3. Some Pre-Adolescent Girls Can Fast Indefinitely.
In the late 1800s, several high-profile cases emerged of young girls, usually pre-adolescent, that claimed to sustain themselves fully without ever eating. Sound familiar? Well, it’s thought that these “fasting girls” were some of the first publicized cases of anorexia nervosa — a disease that developed alongside the development of the middle class and the growing availability of food. To their credit, many doctors who treated these girls were quite skeptical of their claims, though public interest in these tragic cases was strong.
4. Women Get Sick Because Their Uteruses are Moving Around in Their Bodies.

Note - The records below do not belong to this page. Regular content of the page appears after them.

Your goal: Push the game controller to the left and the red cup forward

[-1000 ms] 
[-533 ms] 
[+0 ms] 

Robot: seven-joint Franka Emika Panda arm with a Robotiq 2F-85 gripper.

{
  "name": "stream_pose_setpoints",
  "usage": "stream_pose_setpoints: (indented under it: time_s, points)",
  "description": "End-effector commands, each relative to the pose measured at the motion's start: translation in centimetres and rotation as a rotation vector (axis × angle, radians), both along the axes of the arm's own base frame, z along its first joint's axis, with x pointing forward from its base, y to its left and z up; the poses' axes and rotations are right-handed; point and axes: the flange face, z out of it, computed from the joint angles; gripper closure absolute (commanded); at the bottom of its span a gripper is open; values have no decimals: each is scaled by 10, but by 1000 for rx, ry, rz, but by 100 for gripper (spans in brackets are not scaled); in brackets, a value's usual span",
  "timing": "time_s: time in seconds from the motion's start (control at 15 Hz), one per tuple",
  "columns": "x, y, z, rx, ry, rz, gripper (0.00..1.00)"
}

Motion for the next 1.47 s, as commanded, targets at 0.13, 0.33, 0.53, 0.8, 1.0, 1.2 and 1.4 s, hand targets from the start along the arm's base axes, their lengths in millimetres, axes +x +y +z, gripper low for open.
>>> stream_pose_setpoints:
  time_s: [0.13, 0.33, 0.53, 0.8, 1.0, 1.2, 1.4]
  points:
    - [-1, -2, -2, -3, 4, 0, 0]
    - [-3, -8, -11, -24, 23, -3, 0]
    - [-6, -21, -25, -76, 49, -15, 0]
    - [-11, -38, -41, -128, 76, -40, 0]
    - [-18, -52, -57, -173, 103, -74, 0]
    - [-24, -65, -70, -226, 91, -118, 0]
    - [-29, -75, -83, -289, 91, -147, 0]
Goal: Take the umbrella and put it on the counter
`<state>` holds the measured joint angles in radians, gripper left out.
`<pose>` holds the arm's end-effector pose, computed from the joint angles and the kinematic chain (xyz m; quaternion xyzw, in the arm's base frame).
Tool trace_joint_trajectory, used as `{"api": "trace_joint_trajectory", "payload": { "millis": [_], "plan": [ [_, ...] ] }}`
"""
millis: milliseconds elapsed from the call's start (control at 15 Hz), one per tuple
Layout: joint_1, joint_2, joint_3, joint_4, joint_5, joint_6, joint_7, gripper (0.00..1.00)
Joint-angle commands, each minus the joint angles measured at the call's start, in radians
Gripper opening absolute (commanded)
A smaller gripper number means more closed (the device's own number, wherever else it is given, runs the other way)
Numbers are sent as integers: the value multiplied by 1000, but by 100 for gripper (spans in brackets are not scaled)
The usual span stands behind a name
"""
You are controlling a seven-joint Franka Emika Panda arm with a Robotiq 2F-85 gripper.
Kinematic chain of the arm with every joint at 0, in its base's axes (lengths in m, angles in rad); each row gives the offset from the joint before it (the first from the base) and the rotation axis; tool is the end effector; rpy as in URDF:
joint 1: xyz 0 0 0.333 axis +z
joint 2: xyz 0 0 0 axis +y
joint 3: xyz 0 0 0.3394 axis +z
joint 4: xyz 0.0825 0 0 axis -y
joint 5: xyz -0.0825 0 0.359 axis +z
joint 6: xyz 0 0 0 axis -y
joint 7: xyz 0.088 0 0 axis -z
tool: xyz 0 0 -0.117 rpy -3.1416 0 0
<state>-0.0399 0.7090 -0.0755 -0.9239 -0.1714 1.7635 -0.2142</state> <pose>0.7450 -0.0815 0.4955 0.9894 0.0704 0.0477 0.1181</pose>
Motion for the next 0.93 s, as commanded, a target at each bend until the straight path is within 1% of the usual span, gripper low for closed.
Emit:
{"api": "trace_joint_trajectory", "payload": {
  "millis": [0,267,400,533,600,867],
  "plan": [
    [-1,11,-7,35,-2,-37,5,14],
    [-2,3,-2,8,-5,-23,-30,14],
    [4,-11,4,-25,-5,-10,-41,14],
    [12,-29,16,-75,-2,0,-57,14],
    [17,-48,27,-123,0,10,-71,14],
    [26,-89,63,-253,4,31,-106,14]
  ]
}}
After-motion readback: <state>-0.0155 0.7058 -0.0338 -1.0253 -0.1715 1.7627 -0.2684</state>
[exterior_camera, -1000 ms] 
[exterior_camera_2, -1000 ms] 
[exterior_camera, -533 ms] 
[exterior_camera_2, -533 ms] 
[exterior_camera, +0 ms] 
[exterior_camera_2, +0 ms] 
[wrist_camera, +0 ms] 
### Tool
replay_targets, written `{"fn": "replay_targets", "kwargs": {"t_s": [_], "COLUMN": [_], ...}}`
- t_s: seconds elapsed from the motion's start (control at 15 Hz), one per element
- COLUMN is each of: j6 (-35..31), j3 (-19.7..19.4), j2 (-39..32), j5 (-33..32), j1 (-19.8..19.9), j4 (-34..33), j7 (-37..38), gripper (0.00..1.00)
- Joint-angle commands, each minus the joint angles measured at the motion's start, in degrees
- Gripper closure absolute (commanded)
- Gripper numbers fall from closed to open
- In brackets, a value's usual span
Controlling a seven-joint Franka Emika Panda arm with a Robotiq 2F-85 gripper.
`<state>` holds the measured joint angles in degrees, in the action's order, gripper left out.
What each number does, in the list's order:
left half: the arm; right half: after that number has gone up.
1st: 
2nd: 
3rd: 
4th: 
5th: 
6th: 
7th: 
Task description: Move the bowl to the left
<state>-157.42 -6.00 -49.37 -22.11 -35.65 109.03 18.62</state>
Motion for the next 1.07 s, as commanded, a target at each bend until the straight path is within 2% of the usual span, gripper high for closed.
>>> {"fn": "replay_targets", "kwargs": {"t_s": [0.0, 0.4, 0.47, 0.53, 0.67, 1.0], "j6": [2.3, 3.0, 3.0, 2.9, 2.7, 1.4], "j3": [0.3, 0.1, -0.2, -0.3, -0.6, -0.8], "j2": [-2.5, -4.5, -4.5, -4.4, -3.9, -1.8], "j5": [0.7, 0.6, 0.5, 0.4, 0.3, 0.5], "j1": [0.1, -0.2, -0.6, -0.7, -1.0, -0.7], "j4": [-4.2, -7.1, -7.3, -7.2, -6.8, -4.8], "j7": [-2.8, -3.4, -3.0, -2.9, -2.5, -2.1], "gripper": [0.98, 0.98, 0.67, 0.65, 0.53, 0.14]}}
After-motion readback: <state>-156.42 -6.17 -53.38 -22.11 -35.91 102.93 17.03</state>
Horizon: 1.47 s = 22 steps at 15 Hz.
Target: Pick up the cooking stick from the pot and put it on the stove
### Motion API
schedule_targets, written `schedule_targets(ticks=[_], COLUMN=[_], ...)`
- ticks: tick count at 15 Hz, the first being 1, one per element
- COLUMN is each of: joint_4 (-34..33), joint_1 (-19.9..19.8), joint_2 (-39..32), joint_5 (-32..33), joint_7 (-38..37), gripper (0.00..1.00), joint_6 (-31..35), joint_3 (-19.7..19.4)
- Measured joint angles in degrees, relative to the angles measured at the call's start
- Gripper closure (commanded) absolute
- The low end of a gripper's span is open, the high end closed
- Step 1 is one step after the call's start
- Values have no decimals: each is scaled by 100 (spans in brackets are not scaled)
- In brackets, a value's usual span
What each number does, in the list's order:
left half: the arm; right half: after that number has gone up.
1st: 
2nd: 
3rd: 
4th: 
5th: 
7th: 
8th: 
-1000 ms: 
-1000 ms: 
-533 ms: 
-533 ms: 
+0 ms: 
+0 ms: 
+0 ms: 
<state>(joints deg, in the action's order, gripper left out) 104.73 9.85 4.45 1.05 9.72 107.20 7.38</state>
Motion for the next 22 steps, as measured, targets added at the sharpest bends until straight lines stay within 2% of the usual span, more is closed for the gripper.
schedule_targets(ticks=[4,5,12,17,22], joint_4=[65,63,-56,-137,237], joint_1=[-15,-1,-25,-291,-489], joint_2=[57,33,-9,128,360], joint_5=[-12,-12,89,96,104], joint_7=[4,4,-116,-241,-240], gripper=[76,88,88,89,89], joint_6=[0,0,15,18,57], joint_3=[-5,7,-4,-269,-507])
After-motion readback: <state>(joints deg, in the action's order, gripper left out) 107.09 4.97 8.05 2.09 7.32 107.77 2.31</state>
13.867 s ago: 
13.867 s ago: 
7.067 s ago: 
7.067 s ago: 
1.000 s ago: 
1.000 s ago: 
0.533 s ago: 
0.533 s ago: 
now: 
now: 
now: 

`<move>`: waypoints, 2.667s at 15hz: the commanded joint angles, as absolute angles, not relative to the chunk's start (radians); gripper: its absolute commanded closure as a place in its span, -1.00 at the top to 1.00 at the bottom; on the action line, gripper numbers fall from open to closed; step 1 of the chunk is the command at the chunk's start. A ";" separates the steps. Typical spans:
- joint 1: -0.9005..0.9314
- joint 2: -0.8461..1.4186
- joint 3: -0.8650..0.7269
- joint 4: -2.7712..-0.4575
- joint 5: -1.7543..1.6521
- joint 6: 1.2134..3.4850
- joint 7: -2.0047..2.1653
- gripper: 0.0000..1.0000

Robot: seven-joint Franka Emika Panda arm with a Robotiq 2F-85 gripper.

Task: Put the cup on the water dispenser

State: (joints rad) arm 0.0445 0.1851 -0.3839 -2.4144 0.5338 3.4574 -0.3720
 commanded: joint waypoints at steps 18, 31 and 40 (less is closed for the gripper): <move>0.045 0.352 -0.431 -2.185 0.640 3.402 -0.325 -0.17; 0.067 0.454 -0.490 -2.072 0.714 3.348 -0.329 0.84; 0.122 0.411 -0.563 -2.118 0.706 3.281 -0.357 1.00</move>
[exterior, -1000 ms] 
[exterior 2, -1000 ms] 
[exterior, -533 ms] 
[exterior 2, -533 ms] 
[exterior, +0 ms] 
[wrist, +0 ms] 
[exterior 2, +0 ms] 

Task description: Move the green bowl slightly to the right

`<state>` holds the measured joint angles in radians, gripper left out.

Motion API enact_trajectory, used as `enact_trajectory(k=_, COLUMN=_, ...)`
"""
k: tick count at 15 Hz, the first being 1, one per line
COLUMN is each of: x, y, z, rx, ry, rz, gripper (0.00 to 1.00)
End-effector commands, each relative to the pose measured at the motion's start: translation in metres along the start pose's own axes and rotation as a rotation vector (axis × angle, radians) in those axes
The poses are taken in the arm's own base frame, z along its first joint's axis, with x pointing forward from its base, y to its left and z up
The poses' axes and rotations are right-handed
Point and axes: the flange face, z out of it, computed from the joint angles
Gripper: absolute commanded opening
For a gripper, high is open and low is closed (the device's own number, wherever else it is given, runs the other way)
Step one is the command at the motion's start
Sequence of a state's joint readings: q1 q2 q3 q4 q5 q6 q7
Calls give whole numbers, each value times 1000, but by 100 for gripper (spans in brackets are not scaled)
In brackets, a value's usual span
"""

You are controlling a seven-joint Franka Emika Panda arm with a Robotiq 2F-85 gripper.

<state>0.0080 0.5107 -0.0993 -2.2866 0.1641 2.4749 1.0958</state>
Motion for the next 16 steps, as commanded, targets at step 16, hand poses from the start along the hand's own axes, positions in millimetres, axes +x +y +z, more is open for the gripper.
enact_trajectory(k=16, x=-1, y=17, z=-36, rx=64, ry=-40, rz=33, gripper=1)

You can thank the Ancient Greeks for the concept of the “Wandering Womb.” Hippocrates, the father of Western medicine, believed that a woman’s uterus moved around in her body like an animal and placed pressure on her internal organs. This pressure was said to be the cause of many of the ailments women face, including non-gender specific ones like vertigo, choking, and heartburn. The wandering womb concept persisted in Western medicine for centuries. The development of medical technology aided in its dismissal as a concept.
5. Excess Fluids in the Body Are Responsible for Most Diseases.
For thousands of years, Western doctors believed in the concept of humorism. No it has nothing to do with jokes; rather, humorism was the theory that too much or too little of the body’s four main fluids — black bile, yellow bile, blood and phlegm — had a direct impact on their health and temperament. These four humors were associated with seasons, elements, and personality traits. To treat disease, one needed to adjust the levels of these fluids — through consuming certain foods, inducing vomiting, and bloodletting.